VIM to NeoVIM

10 May, 2024

2 Mins Read

I never thought, the day will come! The story of VIM addiction and NeoVIM adoption.

In search of a code editor which is available everywhere, from Desktop to servers, I accidentally got used to vi some years back. I had to edit some files on the server or they call it Cloud, the only editor available there was vi. I just used it and forgot it as it was not even close to anything that modern code editors offer.

The thing came back to me, when I switch to Ubuntu as my daily work machine. Well still I do a lot with Sublime Text but this vi is just there. Before I knew, I started using it now and then.

I did not need a lot of plug-ins, just the text editor is enough for me for occasional editing. Slowly as I started using it more frequently, the only plugin I needed was a file tree. So the NERDTree is perfect for me till date.

Now there is NeoVIM, which is just VIM on the frontend. Which means for a VIM user there is no difference but the underlying development is changed completely.

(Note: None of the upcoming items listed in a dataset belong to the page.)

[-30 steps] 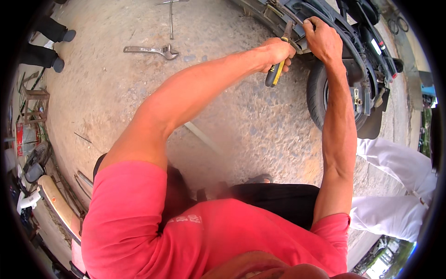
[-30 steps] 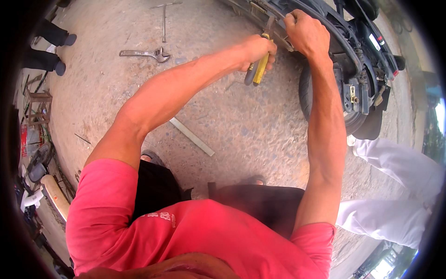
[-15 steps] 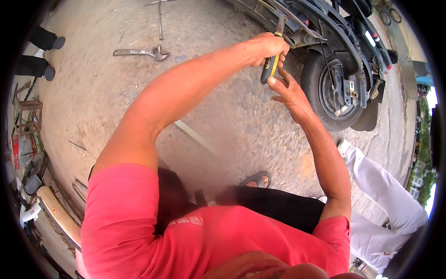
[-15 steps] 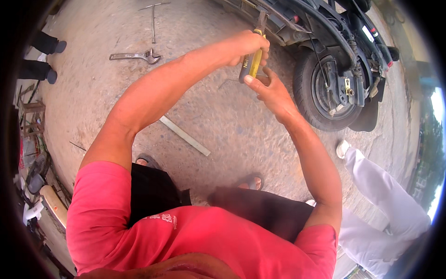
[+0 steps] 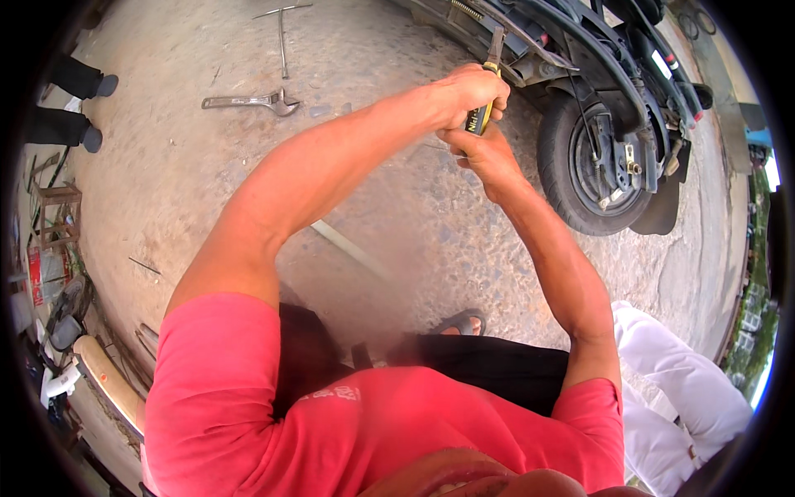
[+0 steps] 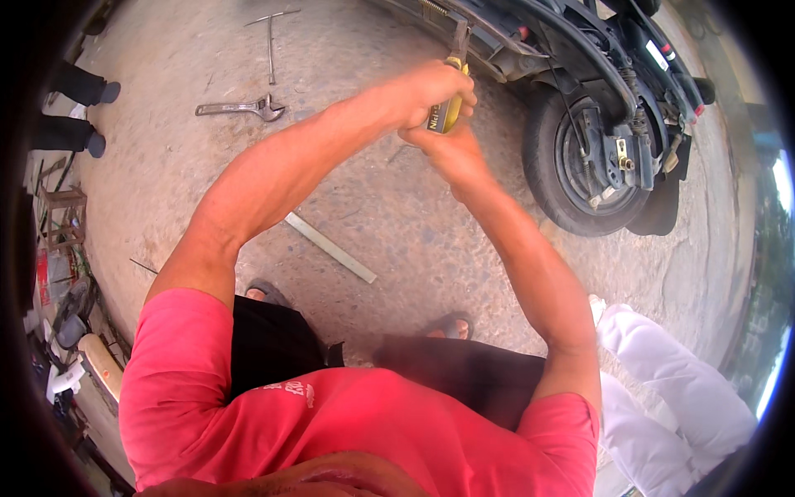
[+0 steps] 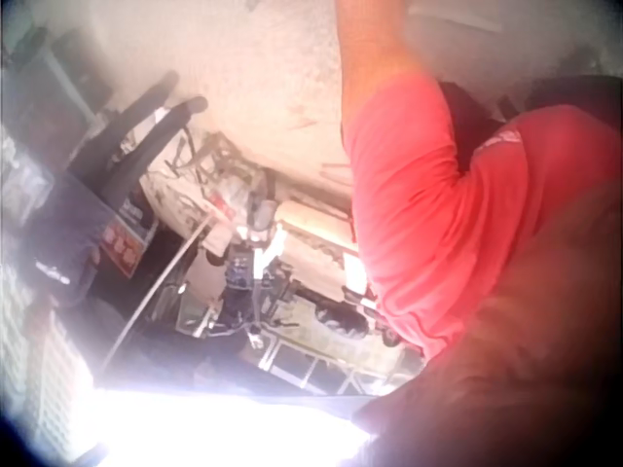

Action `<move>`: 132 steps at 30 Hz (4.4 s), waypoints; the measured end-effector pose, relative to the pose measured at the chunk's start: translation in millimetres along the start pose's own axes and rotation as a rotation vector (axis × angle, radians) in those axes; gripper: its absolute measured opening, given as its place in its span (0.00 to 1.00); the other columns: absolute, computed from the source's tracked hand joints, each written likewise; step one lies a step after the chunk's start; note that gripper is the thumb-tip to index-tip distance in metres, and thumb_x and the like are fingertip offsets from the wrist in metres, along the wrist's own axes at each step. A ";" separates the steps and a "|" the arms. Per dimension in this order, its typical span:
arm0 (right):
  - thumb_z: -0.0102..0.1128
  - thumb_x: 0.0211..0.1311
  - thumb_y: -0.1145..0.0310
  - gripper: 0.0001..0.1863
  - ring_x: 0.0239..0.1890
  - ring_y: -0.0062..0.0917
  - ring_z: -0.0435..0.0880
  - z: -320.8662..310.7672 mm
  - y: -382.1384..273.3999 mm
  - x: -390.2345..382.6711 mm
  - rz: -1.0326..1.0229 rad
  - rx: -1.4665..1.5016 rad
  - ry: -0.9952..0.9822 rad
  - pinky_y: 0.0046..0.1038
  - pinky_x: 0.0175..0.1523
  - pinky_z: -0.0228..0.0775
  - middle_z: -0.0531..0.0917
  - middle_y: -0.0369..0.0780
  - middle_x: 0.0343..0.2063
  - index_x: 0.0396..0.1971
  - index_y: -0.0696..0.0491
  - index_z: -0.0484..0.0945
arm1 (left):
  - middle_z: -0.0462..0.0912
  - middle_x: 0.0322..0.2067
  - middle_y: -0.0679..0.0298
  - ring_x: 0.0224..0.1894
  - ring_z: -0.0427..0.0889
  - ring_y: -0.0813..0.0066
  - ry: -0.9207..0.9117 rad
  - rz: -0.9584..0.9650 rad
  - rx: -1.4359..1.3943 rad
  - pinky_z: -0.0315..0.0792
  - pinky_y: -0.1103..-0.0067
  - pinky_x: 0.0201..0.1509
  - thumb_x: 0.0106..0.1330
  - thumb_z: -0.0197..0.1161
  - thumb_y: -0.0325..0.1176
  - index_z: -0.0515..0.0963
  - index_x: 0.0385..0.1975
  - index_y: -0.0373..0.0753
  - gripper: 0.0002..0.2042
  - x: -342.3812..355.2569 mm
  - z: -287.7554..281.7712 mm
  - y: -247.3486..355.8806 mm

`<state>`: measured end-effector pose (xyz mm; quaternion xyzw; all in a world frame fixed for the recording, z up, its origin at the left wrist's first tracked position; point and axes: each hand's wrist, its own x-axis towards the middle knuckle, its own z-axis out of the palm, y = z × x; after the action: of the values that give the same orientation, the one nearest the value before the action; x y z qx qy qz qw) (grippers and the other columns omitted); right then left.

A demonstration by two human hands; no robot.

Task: The person manipulates wire and mechanical components on a moped, using a hammer to tap a metal piece and pliers to pull or tighten a wire loop.

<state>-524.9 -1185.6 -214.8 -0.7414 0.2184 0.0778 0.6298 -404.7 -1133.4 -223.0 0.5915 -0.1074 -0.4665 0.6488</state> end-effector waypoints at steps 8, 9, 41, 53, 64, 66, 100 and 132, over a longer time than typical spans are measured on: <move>0.65 0.48 0.67 0.17 0.30 0.17 0.72 8.2 21.8 13.8 -0.075 0.019 0.209 0.26 0.34 0.63 0.75 0.33 0.29 0.38 0.57 0.73 | 0.81 0.32 0.54 0.35 0.81 0.64 -0.039 0.079 -0.089 0.75 0.65 0.40 0.64 0.59 0.33 0.77 0.35 0.31 0.10 11.1 -0.6 -12.3; 0.65 0.48 0.68 0.17 0.30 0.17 0.72 11.0 20.5 13.5 -0.053 0.014 0.223 0.25 0.34 0.62 0.76 0.33 0.29 0.38 0.57 0.73 | 0.80 0.31 0.54 0.34 0.81 0.64 -0.044 0.091 -0.102 0.75 0.66 0.39 0.64 0.59 0.33 0.76 0.34 0.31 0.10 9.9 -2.2 -12.3; 0.61 0.51 0.70 0.09 0.18 0.15 0.67 35.9 30.8 27.2 -0.018 0.031 0.355 0.25 0.20 0.57 0.71 0.29 0.21 0.31 0.54 0.72 | 0.80 0.24 0.60 0.23 0.80 0.71 0.094 0.049 0.086 0.75 0.72 0.28 0.58 0.62 0.31 0.76 0.24 0.32 0.08 -1.9 -9.7 1.3; 0.66 0.54 0.62 0.15 0.24 0.17 0.71 25.9 19.6 17.5 0.063 -0.074 0.182 0.25 0.26 0.63 0.72 0.32 0.25 0.34 0.52 0.71 | 0.82 0.35 0.55 0.32 0.83 0.66 -0.007 -0.013 0.112 0.79 0.67 0.36 0.64 0.63 0.36 0.78 0.38 0.30 0.14 -0.9 -18.0 3.8; 0.65 0.58 0.64 0.17 0.41 0.22 0.77 62.0 39.3 31.1 0.088 0.306 -0.131 0.32 0.45 0.72 0.78 0.35 0.37 0.44 0.55 0.74 | 0.79 0.46 0.55 0.49 0.76 0.64 -0.207 -0.153 0.452 0.69 0.66 0.53 0.67 0.63 0.49 0.78 0.46 0.35 0.21 -50.9 -87.0 -44.4; 0.64 0.58 0.66 0.16 0.38 0.21 0.74 68.3 42.3 29.0 0.127 0.297 0.010 0.30 0.42 0.68 0.77 0.34 0.35 0.44 0.55 0.75 | 0.77 0.53 0.49 0.57 0.75 0.58 -0.221 -0.123 0.489 0.69 0.65 0.58 0.67 0.62 0.55 0.76 0.54 0.34 0.29 -59.7 -93.6 -50.0; 0.61 0.53 0.65 0.14 0.37 0.21 0.73 85.5 69.2 24.0 0.172 -0.126 -0.804 0.28 0.43 0.66 0.76 0.35 0.33 0.39 0.53 0.73 | 0.75 0.59 0.51 0.61 0.74 0.50 0.672 -0.077 1.335 0.69 0.60 0.64 0.65 0.63 0.51 0.71 0.64 0.46 0.29 -42.1 -324.9 -97.3; 0.52 0.60 0.60 0.37 0.58 0.44 0.77 76.7 72.9 80.5 0.502 0.779 -0.460 0.45 0.61 0.72 0.71 0.53 0.61 0.69 0.58 0.58 | 0.78 0.41 0.61 0.35 0.77 0.75 -0.403 -0.246 -0.134 0.76 0.73 0.44 0.63 0.69 0.37 0.76 0.44 0.33 0.16 -112.1 -178.2 -108.7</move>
<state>-471.6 -1137.7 -326.7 -0.3403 0.2582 0.3004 0.8528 -394.2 -917.8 -320.4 0.4507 -0.1308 -0.6568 0.5903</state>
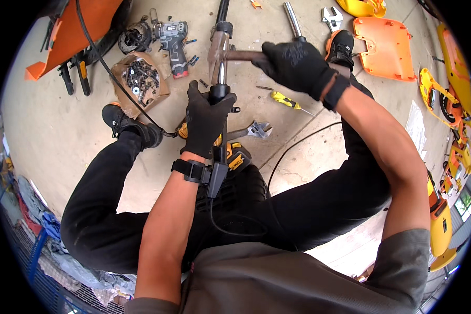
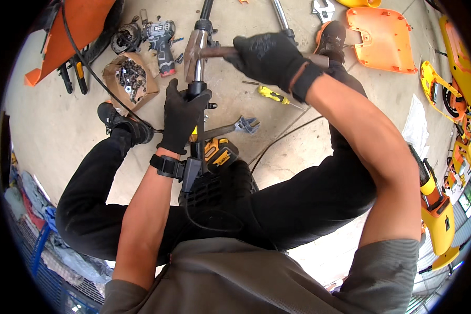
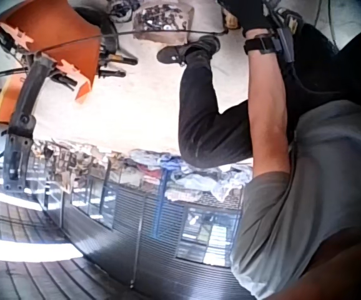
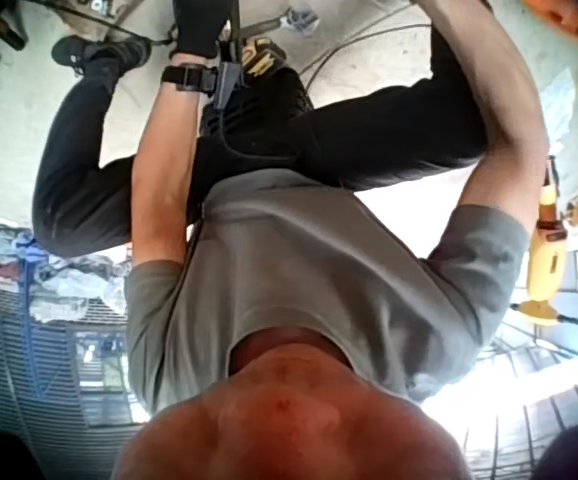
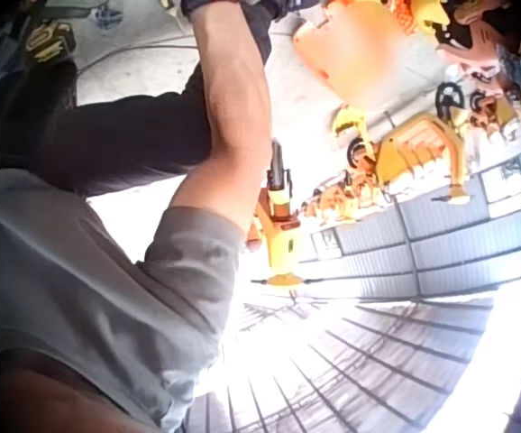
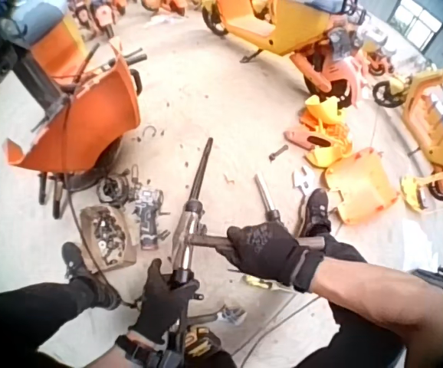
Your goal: The person removes internal components from motorcycle front forks by tapping a metal rod with a hammer, then picks up and examines a triple tree clamp.
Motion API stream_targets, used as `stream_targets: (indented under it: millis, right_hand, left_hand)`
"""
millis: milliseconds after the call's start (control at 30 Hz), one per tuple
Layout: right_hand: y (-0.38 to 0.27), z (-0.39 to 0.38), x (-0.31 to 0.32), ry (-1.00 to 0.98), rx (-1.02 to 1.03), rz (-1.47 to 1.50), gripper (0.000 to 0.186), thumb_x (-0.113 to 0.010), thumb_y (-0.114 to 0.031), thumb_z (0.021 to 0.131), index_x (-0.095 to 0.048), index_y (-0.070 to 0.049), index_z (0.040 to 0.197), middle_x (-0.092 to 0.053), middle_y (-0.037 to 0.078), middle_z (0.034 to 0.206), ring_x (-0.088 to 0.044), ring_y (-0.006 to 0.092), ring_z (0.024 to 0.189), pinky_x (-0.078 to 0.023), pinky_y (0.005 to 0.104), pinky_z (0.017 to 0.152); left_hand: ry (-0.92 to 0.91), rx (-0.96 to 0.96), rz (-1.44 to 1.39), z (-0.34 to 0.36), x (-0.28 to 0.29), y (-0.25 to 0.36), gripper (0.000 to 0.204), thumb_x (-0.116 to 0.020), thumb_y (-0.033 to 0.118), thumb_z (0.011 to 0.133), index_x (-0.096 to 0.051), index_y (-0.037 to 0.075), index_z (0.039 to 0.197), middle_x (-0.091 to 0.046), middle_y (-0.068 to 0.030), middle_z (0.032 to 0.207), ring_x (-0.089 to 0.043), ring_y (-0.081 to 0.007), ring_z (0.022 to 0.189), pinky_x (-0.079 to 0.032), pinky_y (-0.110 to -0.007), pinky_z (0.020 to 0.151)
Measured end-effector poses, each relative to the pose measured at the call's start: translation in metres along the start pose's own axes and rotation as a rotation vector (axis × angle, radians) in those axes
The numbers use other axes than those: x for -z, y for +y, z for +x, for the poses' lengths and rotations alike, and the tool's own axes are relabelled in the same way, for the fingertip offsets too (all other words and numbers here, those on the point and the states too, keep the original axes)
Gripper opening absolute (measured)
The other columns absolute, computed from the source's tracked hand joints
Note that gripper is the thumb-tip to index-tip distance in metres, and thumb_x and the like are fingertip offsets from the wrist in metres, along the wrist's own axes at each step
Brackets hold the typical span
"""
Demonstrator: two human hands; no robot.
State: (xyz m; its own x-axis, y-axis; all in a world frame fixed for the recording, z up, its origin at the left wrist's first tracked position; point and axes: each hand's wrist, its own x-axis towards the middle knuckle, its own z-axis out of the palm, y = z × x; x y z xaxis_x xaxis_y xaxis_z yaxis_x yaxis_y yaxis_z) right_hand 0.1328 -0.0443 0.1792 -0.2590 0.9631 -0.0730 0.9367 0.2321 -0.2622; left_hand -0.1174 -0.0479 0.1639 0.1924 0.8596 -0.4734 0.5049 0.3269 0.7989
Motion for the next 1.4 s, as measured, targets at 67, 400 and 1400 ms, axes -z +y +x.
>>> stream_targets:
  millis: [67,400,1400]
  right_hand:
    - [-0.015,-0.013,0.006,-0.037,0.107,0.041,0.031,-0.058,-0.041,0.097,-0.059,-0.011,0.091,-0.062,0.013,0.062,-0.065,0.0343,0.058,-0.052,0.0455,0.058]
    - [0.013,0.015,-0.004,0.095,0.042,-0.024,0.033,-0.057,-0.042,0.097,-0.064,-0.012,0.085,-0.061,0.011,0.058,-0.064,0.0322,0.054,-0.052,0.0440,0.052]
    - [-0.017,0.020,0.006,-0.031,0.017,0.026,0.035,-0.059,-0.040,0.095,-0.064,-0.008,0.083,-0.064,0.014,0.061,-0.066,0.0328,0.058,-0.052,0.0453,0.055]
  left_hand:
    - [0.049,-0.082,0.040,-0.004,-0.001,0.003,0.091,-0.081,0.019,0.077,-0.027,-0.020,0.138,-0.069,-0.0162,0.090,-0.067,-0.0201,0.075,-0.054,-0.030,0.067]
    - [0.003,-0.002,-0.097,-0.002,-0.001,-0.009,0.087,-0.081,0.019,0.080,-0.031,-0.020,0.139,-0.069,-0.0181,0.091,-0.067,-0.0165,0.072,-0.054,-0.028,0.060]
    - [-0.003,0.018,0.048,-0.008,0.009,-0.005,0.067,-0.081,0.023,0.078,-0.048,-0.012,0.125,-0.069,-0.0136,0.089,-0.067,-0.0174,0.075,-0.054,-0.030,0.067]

I resisted for 2 years but once I configured and used it, it seems just natural to be with it.

NeoVIM and Ubuntu

Like other things in Ubuntu, just download the binary bundle, extract into a folder, set the path in ~/.bashrc and ready to go with NeoVIM. Instead of vi one has to use nvim on commandline.

  • Can be configured through init.vim or init.lua file. Not both at the same time.
  • Location of these files are in $HOME/.config/nvim/
  • This nvim folder have to be created manually
  • Plug-ins are just github repositories. Just download and place it in pack folder inside $HOME/.config/nvim/ folder. Then add a require satement on the config file.
 require('lualine').setup()
  • There are plugin managers and there are choices there also. However, for me this github repo download works fine.